[ABOUT THIS EXERCISE]: Search the material below for the word "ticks" and copy every line in which it occurs.

______

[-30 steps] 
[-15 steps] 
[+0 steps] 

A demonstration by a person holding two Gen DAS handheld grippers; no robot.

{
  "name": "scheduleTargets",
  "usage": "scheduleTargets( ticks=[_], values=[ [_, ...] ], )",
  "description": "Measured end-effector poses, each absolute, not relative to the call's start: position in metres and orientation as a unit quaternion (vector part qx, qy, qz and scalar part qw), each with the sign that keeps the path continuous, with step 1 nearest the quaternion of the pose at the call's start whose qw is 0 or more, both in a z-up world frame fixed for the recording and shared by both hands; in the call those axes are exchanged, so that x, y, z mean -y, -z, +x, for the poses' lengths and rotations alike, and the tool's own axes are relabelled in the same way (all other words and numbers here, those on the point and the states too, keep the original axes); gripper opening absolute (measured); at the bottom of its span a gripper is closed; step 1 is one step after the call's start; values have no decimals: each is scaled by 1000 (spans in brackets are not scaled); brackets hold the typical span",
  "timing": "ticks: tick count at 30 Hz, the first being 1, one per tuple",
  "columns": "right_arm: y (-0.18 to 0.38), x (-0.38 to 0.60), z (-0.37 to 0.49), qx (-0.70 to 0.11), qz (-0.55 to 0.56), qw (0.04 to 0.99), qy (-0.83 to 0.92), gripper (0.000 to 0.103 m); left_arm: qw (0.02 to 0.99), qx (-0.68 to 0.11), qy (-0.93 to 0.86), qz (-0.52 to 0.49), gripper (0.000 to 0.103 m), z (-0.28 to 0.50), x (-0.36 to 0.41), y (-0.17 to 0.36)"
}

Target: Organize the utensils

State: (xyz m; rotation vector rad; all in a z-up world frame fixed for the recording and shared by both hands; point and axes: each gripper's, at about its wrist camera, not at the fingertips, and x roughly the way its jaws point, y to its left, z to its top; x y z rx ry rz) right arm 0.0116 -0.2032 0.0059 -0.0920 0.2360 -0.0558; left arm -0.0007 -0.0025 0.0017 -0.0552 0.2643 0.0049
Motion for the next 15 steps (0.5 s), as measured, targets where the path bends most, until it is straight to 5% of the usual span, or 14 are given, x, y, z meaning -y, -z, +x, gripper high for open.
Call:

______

[TASK ANSWER]:
  "usage": "scheduleTargets( ticks=[_], values=[ [_, ...] ], )",
  "timing": "ticks: tick count at 30 Hz, the first being 1, one per tuple",

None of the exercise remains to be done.